▶ _DATASET EXCERPTS_
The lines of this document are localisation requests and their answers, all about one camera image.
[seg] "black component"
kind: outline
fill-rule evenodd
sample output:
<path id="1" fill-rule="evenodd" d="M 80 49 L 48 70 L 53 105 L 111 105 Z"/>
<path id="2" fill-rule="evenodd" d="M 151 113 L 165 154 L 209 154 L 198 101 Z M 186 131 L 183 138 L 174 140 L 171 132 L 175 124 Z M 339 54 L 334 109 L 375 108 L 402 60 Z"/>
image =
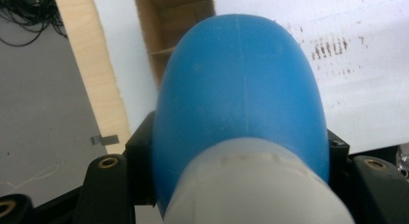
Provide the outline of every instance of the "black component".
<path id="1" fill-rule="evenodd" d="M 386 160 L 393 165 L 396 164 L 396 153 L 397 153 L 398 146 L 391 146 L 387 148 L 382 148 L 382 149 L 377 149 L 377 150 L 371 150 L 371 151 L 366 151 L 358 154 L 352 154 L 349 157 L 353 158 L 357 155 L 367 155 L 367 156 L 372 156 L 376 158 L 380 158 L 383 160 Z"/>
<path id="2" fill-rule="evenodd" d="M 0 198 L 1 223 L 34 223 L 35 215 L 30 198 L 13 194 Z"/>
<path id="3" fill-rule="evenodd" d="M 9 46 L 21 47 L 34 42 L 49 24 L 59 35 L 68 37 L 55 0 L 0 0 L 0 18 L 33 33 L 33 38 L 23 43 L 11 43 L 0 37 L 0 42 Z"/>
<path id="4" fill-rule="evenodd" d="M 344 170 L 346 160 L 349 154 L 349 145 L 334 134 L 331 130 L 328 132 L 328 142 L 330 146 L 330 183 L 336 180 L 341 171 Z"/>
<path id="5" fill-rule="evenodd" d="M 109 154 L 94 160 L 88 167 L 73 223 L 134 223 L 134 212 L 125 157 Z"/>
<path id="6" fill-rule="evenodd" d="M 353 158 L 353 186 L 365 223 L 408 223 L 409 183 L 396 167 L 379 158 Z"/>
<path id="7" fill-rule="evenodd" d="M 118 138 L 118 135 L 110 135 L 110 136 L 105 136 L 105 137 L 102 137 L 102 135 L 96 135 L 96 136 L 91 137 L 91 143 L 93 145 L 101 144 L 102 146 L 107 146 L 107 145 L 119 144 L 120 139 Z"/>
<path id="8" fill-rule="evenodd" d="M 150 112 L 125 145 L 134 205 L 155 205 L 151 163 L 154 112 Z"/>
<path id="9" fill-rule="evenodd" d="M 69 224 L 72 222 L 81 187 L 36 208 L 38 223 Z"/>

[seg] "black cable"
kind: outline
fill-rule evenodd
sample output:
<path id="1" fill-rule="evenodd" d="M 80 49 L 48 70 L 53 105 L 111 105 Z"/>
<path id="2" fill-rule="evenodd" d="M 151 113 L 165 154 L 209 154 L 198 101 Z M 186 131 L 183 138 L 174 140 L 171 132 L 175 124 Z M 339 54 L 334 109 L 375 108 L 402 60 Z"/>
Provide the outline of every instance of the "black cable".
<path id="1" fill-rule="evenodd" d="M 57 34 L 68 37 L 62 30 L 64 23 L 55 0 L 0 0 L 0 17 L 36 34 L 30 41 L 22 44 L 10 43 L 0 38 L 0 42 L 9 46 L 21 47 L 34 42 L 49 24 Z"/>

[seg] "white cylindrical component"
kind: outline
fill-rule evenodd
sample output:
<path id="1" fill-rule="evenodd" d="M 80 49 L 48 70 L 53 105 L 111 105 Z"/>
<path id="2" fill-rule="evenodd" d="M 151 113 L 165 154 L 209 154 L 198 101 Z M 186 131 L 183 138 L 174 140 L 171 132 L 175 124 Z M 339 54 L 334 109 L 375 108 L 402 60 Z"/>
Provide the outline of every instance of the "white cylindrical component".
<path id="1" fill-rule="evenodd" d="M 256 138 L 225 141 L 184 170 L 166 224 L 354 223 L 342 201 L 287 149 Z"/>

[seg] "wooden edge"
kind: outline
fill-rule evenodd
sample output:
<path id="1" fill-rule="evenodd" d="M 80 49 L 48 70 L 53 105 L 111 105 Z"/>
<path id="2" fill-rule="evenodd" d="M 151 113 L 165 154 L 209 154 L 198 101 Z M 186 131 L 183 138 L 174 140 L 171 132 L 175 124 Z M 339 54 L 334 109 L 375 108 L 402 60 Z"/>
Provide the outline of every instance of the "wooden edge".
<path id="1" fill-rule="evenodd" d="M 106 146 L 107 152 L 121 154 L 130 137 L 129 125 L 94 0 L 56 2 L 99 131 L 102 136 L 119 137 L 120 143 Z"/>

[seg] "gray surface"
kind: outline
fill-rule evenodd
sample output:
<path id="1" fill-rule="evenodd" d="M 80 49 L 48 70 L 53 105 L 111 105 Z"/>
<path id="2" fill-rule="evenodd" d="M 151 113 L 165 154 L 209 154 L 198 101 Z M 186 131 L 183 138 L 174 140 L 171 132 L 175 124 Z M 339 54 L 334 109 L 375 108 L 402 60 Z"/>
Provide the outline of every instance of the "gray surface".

▶ _ASSIGNMENT_
Only an exact copy of the records counts as an answer. Leave out the images.

▶ _WRITTEN SOLUTION_
The lines of this document are localisation requests and their answers, all about one camera image.
[seg] "black component"
kind: outline
fill-rule evenodd
sample output:
<path id="1" fill-rule="evenodd" d="M 80 49 L 48 70 L 53 105 L 111 105 Z"/>
<path id="2" fill-rule="evenodd" d="M 151 113 L 165 154 L 209 154 L 198 101 Z M 186 131 L 183 138 L 174 140 L 171 132 L 175 124 Z M 339 54 L 334 109 L 375 108 L 402 60 Z"/>
image =
Provide the outline of every instance of the "black component".
<path id="1" fill-rule="evenodd" d="M 386 160 L 393 165 L 396 164 L 396 153 L 397 153 L 398 146 L 391 146 L 387 148 L 382 148 L 382 149 L 377 149 L 377 150 L 371 150 L 371 151 L 366 151 L 358 154 L 352 154 L 349 157 L 353 158 L 357 155 L 367 155 L 367 156 L 372 156 L 376 158 L 380 158 L 383 160 Z"/>
<path id="2" fill-rule="evenodd" d="M 0 198 L 1 223 L 34 223 L 35 215 L 30 198 L 13 194 Z"/>
<path id="3" fill-rule="evenodd" d="M 9 46 L 21 47 L 34 42 L 49 24 L 59 35 L 68 37 L 55 0 L 0 0 L 0 18 L 33 33 L 33 38 L 23 43 L 11 43 L 0 37 L 0 42 Z"/>
<path id="4" fill-rule="evenodd" d="M 344 170 L 346 160 L 349 154 L 349 145 L 334 134 L 331 130 L 328 132 L 328 142 L 330 146 L 330 183 L 336 180 L 341 171 Z"/>
<path id="5" fill-rule="evenodd" d="M 109 154 L 94 160 L 88 167 L 73 223 L 134 223 L 134 212 L 125 157 Z"/>
<path id="6" fill-rule="evenodd" d="M 353 158 L 353 186 L 365 223 L 408 223 L 409 183 L 396 167 L 379 158 Z"/>
<path id="7" fill-rule="evenodd" d="M 118 138 L 118 135 L 110 135 L 110 136 L 105 136 L 105 137 L 102 137 L 102 135 L 96 135 L 96 136 L 91 137 L 91 143 L 93 145 L 101 144 L 102 146 L 107 146 L 107 145 L 119 144 L 120 139 Z"/>
<path id="8" fill-rule="evenodd" d="M 150 112 L 125 145 L 134 205 L 155 205 L 151 163 L 154 112 Z"/>
<path id="9" fill-rule="evenodd" d="M 69 224 L 72 222 L 81 187 L 36 208 L 38 223 Z"/>

[seg] "black cable"
kind: outline
fill-rule evenodd
sample output:
<path id="1" fill-rule="evenodd" d="M 80 49 L 48 70 L 53 105 L 111 105 Z"/>
<path id="2" fill-rule="evenodd" d="M 151 113 L 165 154 L 209 154 L 198 101 Z M 186 131 L 183 138 L 174 140 L 171 132 L 175 124 Z M 339 54 L 334 109 L 375 108 L 402 60 Z"/>
Provide the outline of every instance of the "black cable".
<path id="1" fill-rule="evenodd" d="M 57 34 L 68 37 L 62 30 L 64 23 L 55 0 L 0 0 L 0 17 L 36 34 L 30 41 L 22 44 L 10 43 L 0 38 L 0 42 L 9 46 L 21 47 L 34 42 L 49 24 Z"/>

[seg] "white cylindrical component"
kind: outline
fill-rule evenodd
sample output:
<path id="1" fill-rule="evenodd" d="M 80 49 L 48 70 L 53 105 L 111 105 Z"/>
<path id="2" fill-rule="evenodd" d="M 151 113 L 165 154 L 209 154 L 198 101 Z M 186 131 L 183 138 L 174 140 L 171 132 L 175 124 Z M 339 54 L 334 109 L 375 108 L 402 60 Z"/>
Provide the outline of every instance of the "white cylindrical component".
<path id="1" fill-rule="evenodd" d="M 256 138 L 225 141 L 184 170 L 166 224 L 354 223 L 342 201 L 287 149 Z"/>

[seg] "wooden edge"
kind: outline
fill-rule evenodd
sample output:
<path id="1" fill-rule="evenodd" d="M 80 49 L 48 70 L 53 105 L 111 105 Z"/>
<path id="2" fill-rule="evenodd" d="M 151 113 L 165 154 L 209 154 L 198 101 Z M 186 131 L 183 138 L 174 140 L 171 132 L 175 124 Z M 339 54 L 334 109 L 375 108 L 402 60 Z"/>
Provide the outline of every instance of the "wooden edge".
<path id="1" fill-rule="evenodd" d="M 106 146 L 107 152 L 121 154 L 130 137 L 129 125 L 94 0 L 56 2 L 99 131 L 102 136 L 119 137 L 120 143 Z"/>

[seg] "gray surface"
kind: outline
fill-rule evenodd
sample output:
<path id="1" fill-rule="evenodd" d="M 80 49 L 48 70 L 53 105 L 111 105 Z"/>
<path id="2" fill-rule="evenodd" d="M 151 113 L 165 154 L 209 154 L 198 101 Z M 186 131 L 183 138 L 174 140 L 171 132 L 175 124 Z M 339 54 L 334 109 L 375 108 L 402 60 Z"/>
Provide the outline of every instance of the "gray surface".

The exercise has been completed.